Figure 10.12 Right oculomotor (III) nerve palsy. The upper part of the diagram shows ptosis on the right. The lower part shows that, with elevation of the eyelid, the eyeball can be seen to be abducted and the pupil dilated.
A sixth cranial nerve palsy (Fig. 10.13) is caused by a lesion of the abducens nucleus in the pons or by compression of the peripheral course of the nerve by an aneurysm or tumour. It leads to an inability to move the eye outwards (abduction).
Figure 10.13 Left abducens (VI) nerve palsy. On looking in the direction of the arrow, the left eye fails to abduct.
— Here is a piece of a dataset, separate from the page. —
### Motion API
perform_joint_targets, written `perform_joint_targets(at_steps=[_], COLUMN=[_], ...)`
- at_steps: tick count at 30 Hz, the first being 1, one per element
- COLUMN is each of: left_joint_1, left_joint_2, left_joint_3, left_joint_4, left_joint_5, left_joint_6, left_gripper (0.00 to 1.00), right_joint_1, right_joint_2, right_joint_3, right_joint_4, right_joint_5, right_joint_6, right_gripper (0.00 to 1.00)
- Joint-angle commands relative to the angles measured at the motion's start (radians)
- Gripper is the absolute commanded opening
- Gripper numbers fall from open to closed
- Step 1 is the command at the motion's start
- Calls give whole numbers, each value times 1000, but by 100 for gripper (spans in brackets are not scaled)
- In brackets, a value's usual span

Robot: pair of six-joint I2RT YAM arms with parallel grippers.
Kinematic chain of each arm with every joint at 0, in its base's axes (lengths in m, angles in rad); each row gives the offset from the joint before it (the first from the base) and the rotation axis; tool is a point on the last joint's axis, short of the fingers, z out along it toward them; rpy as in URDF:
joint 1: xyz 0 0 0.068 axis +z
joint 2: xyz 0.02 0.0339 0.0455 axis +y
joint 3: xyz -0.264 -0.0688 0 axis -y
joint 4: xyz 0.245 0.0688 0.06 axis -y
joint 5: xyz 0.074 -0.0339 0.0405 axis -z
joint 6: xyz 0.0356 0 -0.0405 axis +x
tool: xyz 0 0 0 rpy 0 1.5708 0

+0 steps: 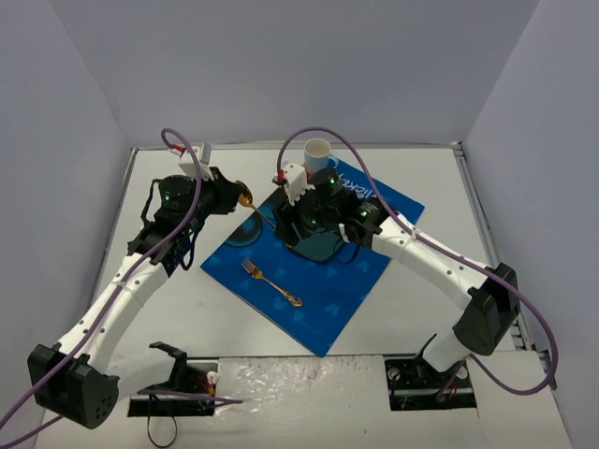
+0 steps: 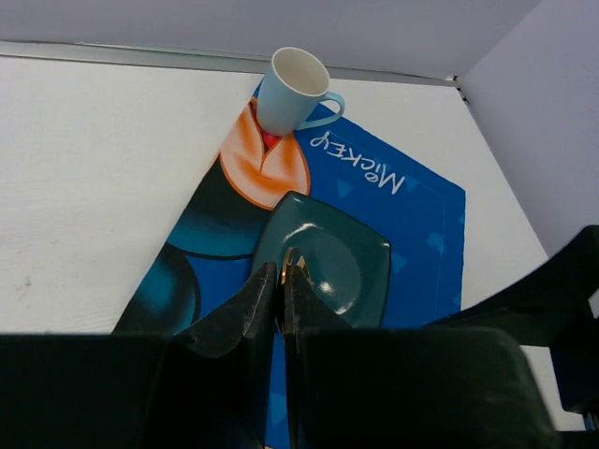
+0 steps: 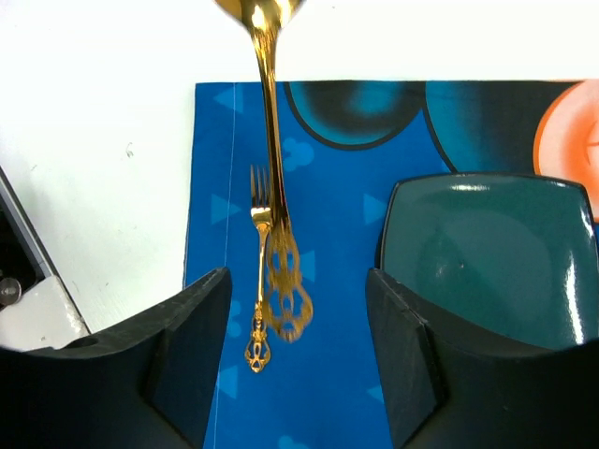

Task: Set the dinner table for one person

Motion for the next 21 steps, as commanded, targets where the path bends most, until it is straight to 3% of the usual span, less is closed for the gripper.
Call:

Combined unilateral palsies of cranial nerves III, IV and VI occur from lesions along their peripheral course where the nerves run adjacent to each other, such as within the cavernous sinus, at the entrance to the orbit (superior orbital fissure syndrome) and within the orbit. There they are vulnerable to compression by tumours and aneurysms. The effects of such unilateral lesions are:
dilation of the pupil that is unresponsive to light or accommodation
paralysis of all eye movements (ophthalmoplegia) causing double vision (diplopia).
V: Trigeminal nerve
The trigeminal nerve has both sensory and motor components. It is the main sensory nerve for the head and, additionally, it innervates the muscles of mastication. It attaches to the brain stem as two adjacent roots (a large sensory and a smaller motor root) on the ventrolateral aspect of the pons, where this merges with the middle cerebellar peduncle (Figs 10.1, 10.9, 10.11).
The sensory fibres of the trigeminal nerve are primary sensory neurones with peripheral processes distributed via the ophthalmic, maxillary and mandibular divisions of the trigeminal to numerous structures of the head (Fig. 10.14). Sensations of touch, pressure, pain and temperature are relayed from the face and scalp, the cornea, the nasal and oral cavities, including the teeth and gums and the paranasal sinuses. The trigeminal nerve also innervates the intracranial dura mater and intracranial arteries. In addition, proprioceptive fibres are carried from the muscles of mastication and the temporomandibular joint. The cell bodies of afferents in the trigeminal nerve, with the exception of those conveying proprioception, are located in the trigeminal (or semilunar) ganglion, located at the convergence of the ophthalmic, maxillary and mandibular nerves. The central processes of these cells terminate in the trigeminal sensory nucleus (Fig. 10.15).
Figure 10.14 Superficial distribution of sensory fibres in the three divisions of the trigeminal nerve.
Figure 10.15 The brain stem indicating the location of the trigeminal sensory nucleus and its major connections.
The trigeminal sensory nucleus is a large nucleus that extends throughout the length of the brain stem and into the upper cervical spinal cord. It is considered to consist of three subnuclei. The chief (or principal) sensory nucleus lies in the pontine tegmentum close to the entry of the trigeminal nerve. The mesencephalic nucleus extends rostrally into the midbrain. The spinal nucleus (or nucleus of the spinal tract of the trigeminal) extends caudally through the medulla and into the cord, where it becomes continuous with the substantia gelatinosa, of which it is considered to be the brain stem homologue.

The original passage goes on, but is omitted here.